We ate a light lunch on the hotel terrace. The sun was warm rather than hot and with the cooling breeze off the lake it could not have been pleasanter. We ordered omelettes, with onion, mushrooms and chilli. 'It's spicy,' the waiter said with a concerned expression. 'Bring it on,' we said. Both omelettes were perfectly satisfactory as omelettes go, and contained a few circles of fresh green chilli, but spicy? No, not by any realistic standard. Will Sri Lanka, we wondered, be a replay of the battles we have fought in China and India (with varying degrees of success) to be allowed to eat the food the locals eat.

Lion Lager

We drank Lion Lager, overwhelmingly Sri Lanka's top selling brand, as it has been since the brewery was founded in1881. It is a well-made light lager and, served cold, is perfect for the climate.

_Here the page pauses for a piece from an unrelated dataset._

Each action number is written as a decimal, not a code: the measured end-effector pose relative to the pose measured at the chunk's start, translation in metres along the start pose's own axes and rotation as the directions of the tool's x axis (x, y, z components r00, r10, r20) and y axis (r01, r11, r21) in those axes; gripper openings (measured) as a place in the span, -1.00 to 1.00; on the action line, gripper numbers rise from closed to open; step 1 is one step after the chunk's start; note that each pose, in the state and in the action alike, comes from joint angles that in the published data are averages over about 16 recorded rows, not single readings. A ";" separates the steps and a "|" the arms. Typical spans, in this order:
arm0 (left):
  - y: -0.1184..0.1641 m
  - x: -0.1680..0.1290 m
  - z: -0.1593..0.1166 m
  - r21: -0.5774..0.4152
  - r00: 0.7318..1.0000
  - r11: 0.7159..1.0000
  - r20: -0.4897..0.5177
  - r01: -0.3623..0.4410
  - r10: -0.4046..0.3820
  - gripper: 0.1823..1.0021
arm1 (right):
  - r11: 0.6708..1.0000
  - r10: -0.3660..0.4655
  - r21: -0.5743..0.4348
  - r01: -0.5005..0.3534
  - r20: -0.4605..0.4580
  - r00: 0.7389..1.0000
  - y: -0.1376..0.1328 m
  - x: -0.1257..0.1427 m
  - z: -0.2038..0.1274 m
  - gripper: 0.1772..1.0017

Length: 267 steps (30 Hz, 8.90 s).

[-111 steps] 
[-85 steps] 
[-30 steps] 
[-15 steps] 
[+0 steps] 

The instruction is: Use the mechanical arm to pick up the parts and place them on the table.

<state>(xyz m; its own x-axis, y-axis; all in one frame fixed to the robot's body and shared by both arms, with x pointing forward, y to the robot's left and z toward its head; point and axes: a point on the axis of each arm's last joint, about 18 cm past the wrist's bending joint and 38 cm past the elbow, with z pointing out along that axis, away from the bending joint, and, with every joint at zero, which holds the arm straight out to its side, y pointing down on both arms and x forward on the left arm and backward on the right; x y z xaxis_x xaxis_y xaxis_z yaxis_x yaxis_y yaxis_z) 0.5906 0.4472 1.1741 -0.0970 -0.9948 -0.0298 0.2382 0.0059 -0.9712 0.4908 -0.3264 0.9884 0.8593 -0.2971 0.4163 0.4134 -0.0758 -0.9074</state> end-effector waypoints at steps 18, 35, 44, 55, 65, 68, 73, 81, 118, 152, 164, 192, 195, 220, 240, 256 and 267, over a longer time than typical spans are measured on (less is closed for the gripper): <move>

After a stroll beside the lake, where we observed egrets, huge herons, cormorants swimming with only their heads and necks above water, a man standing in the lake fishing and a picnicking family, Ravi arrived to show us Mihintale.

Man fishing in Nuwara Wewa, Anuradhapura

Mihintale

Anuradhapura was the island’s capital from its founding in the 4th century BC until 933AD. It now consists of the ruined 'Sacred City' and a small modern town distinguished only by its reservoirs and a large number of tourist hotels.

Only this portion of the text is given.